Directions for this task
Looking at the listing below, retype exactly the lines starting at the one containing "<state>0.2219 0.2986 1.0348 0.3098" and ending at the one containing "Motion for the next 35", both included, and nothing else.
====
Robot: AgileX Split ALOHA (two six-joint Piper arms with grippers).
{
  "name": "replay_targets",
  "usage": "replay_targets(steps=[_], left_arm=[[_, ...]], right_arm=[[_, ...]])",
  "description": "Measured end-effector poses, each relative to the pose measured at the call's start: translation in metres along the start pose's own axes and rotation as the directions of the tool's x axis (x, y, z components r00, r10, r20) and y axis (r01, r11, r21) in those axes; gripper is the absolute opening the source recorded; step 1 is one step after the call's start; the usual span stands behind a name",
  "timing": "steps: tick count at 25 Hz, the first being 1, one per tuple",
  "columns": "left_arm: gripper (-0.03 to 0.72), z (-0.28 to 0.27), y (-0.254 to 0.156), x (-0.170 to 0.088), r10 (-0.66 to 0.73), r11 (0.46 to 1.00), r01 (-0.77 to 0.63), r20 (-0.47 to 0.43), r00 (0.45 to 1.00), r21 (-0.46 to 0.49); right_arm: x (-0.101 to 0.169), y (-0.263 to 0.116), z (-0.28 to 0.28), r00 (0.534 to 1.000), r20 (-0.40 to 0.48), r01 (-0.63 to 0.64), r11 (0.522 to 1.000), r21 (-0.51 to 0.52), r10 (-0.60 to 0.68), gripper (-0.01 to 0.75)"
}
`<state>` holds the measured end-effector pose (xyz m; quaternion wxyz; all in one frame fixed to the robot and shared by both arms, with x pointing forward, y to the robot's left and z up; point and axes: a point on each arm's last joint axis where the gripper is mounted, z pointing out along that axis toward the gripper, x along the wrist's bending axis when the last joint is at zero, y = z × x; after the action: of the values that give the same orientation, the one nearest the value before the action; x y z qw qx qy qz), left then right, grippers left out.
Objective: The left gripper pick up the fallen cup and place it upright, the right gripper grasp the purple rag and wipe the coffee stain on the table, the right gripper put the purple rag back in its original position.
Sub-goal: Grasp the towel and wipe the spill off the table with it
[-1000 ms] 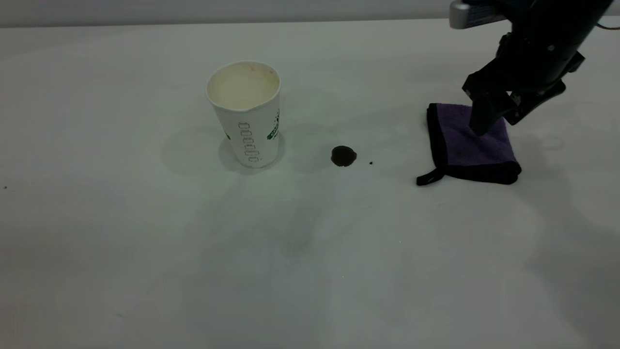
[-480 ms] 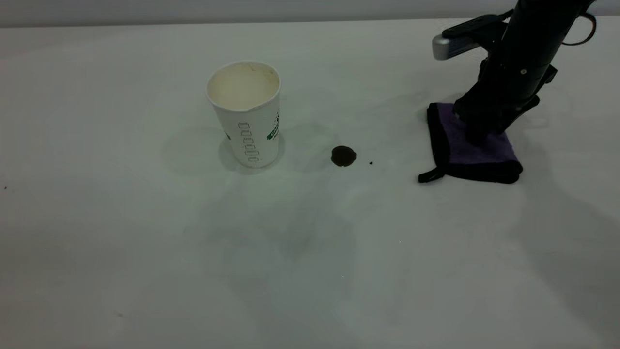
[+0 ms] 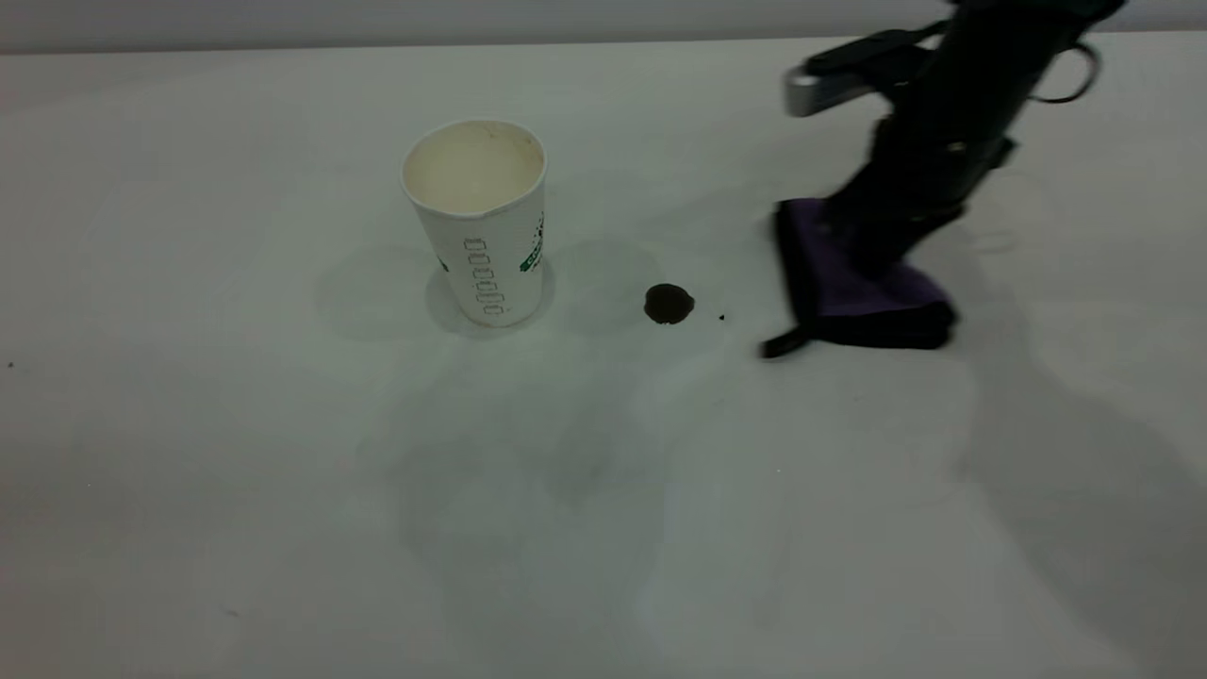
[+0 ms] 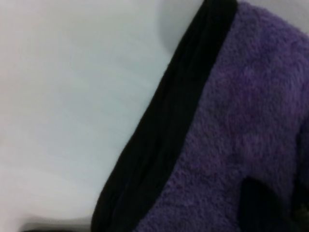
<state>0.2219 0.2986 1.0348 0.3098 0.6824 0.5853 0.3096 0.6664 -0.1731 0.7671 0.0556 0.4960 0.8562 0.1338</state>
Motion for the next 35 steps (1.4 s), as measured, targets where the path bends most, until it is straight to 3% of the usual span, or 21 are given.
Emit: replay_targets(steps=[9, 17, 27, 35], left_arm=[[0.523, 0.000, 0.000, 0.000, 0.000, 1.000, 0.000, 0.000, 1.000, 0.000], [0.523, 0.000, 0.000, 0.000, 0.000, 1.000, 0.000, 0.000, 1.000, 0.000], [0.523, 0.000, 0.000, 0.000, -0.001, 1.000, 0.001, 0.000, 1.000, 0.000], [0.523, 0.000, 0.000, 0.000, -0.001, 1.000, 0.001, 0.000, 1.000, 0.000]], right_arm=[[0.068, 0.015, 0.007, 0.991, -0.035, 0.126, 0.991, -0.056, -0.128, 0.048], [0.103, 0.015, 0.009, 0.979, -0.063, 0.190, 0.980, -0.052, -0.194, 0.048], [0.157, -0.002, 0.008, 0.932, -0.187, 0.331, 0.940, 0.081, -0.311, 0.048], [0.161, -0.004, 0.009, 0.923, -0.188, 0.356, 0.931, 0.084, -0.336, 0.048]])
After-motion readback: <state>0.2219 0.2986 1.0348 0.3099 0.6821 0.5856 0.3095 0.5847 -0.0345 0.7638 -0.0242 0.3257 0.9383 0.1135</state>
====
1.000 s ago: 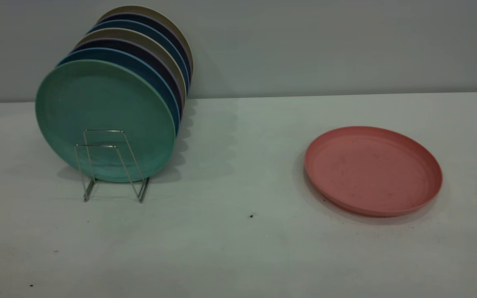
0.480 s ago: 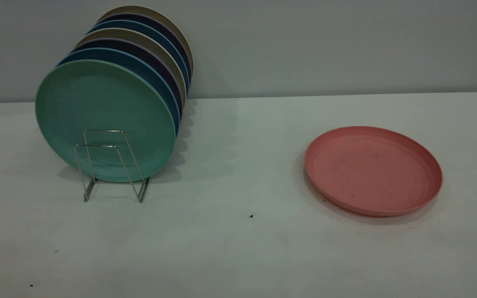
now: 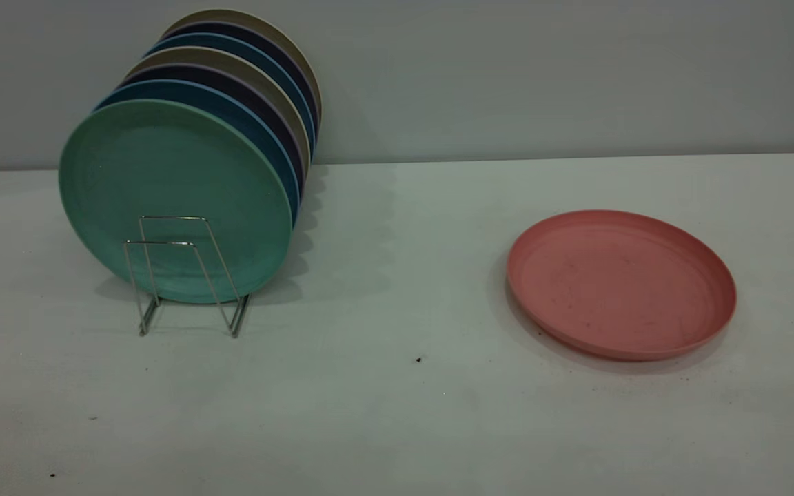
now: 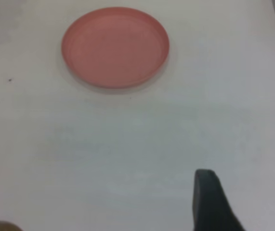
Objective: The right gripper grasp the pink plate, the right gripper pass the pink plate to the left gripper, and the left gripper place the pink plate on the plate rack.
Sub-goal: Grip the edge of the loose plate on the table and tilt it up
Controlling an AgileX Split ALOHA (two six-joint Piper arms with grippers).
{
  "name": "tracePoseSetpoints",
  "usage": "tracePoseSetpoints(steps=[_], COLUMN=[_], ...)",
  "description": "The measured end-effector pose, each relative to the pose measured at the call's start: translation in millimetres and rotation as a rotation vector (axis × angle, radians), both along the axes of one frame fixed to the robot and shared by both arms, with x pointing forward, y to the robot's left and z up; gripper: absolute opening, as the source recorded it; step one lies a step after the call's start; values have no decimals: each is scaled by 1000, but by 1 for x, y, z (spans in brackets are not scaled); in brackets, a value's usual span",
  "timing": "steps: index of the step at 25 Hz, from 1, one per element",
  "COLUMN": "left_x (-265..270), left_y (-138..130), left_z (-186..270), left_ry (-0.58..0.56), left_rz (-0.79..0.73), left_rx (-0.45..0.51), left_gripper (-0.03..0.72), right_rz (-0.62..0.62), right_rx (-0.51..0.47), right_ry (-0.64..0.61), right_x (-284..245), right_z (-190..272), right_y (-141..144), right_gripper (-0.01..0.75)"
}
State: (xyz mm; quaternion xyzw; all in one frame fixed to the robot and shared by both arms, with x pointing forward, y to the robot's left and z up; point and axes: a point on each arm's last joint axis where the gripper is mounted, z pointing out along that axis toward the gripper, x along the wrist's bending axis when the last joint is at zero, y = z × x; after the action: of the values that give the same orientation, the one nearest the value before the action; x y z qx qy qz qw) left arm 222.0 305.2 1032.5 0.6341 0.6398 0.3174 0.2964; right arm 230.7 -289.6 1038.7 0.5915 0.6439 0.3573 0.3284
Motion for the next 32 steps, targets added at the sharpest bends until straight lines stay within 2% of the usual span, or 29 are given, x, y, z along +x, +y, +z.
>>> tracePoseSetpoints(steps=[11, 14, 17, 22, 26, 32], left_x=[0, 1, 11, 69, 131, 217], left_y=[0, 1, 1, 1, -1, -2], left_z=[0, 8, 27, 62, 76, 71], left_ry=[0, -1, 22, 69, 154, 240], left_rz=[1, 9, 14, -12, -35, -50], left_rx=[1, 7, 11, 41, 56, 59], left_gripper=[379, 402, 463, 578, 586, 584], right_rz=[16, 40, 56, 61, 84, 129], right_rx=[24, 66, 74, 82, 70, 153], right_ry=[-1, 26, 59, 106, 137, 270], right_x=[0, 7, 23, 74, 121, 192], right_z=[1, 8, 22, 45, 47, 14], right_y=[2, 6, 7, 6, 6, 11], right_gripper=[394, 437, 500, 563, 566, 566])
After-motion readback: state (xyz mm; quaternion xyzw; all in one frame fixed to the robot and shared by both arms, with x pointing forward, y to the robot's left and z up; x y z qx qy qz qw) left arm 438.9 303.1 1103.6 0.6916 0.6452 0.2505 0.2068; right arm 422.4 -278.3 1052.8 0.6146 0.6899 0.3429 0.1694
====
Exercise result
<state>0.2219 0.2986 1.0348 0.3098 0.6824 0.5853 0.3096 0.6664 -0.1731 0.7671 0.0556 0.4960 0.8562 0.1338</state>
Motion for the next 35 steps (1.4 s), as measured, targets where the path bends most, until it is straight to 3% of the usual span, or 21 are given.

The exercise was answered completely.